Un retour controversé des tribunaux militaires pour les civils
L’Ouganda est au cœur d’une vive polémique depuis la décision du gouvernement d’autoriser à nouveau les procès militaires pour les civils accusés d’atteintes à la sécurité nationale. Cette mesure, présentée par les autorités comme une réponse à la recrudescence des menaces terroristes et à la montée de l’insécurité, suscite une levée de boucliers de la part de la société civile, des défenseurs des droits humains et de la communauté internationale. Pour beaucoup, il s’agit d’une régression inquiétante qui met en péril l’État de droit et les libertés fondamentales dans le pays.

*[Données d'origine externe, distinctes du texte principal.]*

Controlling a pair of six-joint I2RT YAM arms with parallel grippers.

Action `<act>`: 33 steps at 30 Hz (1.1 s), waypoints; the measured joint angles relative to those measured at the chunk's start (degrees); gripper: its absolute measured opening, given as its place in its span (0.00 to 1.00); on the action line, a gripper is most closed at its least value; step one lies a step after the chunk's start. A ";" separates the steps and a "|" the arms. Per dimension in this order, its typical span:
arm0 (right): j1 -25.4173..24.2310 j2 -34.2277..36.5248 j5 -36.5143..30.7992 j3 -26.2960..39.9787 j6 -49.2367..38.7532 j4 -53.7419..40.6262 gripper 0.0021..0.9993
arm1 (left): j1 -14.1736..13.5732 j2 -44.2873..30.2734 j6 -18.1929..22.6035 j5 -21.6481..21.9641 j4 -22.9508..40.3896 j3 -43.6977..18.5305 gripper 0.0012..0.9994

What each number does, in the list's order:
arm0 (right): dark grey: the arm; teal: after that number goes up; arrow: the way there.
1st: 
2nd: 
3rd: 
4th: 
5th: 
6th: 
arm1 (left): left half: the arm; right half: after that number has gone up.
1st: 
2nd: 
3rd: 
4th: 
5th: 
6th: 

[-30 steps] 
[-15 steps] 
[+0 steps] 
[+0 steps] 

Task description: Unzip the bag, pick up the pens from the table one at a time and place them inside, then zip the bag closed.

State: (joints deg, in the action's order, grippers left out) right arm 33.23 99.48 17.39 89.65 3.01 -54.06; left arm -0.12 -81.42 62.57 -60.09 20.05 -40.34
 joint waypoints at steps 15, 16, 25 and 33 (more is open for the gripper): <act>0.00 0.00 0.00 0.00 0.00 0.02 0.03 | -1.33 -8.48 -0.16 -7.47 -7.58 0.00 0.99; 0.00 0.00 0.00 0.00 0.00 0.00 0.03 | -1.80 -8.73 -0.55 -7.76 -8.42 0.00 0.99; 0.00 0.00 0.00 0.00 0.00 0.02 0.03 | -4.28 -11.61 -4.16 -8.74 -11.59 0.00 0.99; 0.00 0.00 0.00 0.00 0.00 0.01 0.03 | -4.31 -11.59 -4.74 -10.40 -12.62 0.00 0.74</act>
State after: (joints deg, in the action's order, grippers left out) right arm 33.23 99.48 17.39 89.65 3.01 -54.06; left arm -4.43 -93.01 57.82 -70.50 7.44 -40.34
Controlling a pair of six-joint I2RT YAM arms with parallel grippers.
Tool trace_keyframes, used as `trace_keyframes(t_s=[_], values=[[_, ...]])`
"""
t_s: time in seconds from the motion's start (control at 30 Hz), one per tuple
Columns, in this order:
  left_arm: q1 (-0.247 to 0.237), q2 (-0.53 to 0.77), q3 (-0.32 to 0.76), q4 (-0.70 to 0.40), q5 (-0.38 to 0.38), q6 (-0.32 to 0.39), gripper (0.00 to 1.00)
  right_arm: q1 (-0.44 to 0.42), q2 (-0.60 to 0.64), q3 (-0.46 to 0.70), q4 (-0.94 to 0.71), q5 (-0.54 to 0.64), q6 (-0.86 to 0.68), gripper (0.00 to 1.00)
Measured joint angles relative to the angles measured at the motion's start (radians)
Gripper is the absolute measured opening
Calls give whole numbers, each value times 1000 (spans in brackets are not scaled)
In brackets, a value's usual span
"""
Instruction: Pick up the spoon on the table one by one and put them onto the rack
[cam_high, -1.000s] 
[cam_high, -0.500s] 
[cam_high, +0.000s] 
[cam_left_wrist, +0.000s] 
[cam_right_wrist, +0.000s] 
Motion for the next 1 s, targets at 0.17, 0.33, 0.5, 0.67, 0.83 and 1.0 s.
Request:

Le contexte sécuritaire et politique : entre menaces réelles et instrumentalisation
L’Ouganda fait face à des défis sécuritaires majeurs, notamment dans le nord du pays, où la présence de groupes armés rebelles et terroristes, comme les ADF (Forces démocratiques alliées), alimente la peur et la violence. Le gouvernement justifie le recours aux tribunaux militaires par la nécessité de juger rapidement les affaires sensibles et de dissuader les actes de subversion. Mais pour de nombreux observateurs, cette stratégie s’inscrit aussi dans une logique de contrôle politique, visant à museler l’opposition, les journalistes et les militants associatifs.
Des procès expéditifs, une justice sous influence
Les procès militaires pour les civils sont dénoncés pour leur manque de transparence et de garanties procédurales. Souvent tenus à huis clos, ils privent les accusés du droit à un avocat indépendant, à la présomption d’innocence et à un recours effectif. Plusieurs ONG, dont Amnesty International et Human Rights Watch, ont documenté des cas de détentions arbitraires, de mauvais traitements et de condamnations injustifiées. Les familles des personnes concernées vivent dans l’angoisse, craignant pour la sécurité et l’avenir de leurs proches.
Des cas emblématiques qui choquent l’opinion
Parmi les affaires les plus médiatisées, on compte celle de jeunes activistes arrêtés lors de manifestations pacifiques, de journalistes accusés d’avoir « diffusé de fausses informations », ou encore de leaders communautaires soupçonnés de « complicité avec des groupes terroristes ». Ces cas illustrent la porosité entre la répression politique et la lutte contre l’insécurité, dans un contexte où la frontière entre opposition et criminalité est souvent floue aux yeux des autorités.
La réaction de la société civile et des avocats
Face à cette dérive, la société civile ougandaise s’organise. Des collectifs d’avocats, des ONG locales et des mouvements citoyens multiplient les recours devant les juridictions nationales et internationales. Des campagnes de sensibilisation sont menées pour informer la population sur ses droits et dénoncer les abus. Les médias indépendants jouent un rôle crucial dans la documentation des violations et dans la mobilisation de l’opinion publique, malgré les risques de représailles.
La communauté internationale hausse le ton
L’ONU, l’Union africaine et plusieurs partenaires bilatéraux de l’Ouganda ont exprimé leur préoccupation et appelé Kampala à respecter ses engagements internationaux en matière de droits humains. Des résolutions ont été adoptées pour demander la suspension immédiate des procès militaires pour les civils et l’ouverture d’un dialogue national sur la réforme du système judiciaire. Le respect de l’État de droit est désormais un critère clé pour la poursuite de la coopération et de l’aide internationale.

Les enjeux pour la démocratie ougandaise
Le recours aux tribunaux militaires pour juger des civils pose un défi majeur à la séparation des pouvoirs et à la confiance dans les institutions. Il risque d’alimenter la méfiance, de renforcer la répression politique et de fragiliser la démocratie naissante. Pour les experts, il est crucial de trouver un équilibre entre sécurité et respect des droits fondamentaux, notamment par la réforme du système judiciaire, la formation des magistrats et le renforcement des garanties procédurales.
Des pistes de sortie de crise
Pour sortir de l’impasse, il est recommandé d’engager un dialogue national incluant toutes les parties prenantes : gouvernement, opposition, société civile, communauté internationale. L’Ouganda doit démontrer sa volonté de concilier sécurité et respect des droits humains, sous peine de voir sa légitimité et son attractivité internationale durablement entamées.
Conclusion : un test pour l’État de droit en Afrique de l’Est
Le retour des procès militaires pour les civils est un test pour la démocratie ougandaise et, plus largement, pour l’État de droit en Afrique de l’Est. La manière dont cette question sera gérée influencera la confiance des citoyens dans leurs institutions et l’avenir démocratique du pays.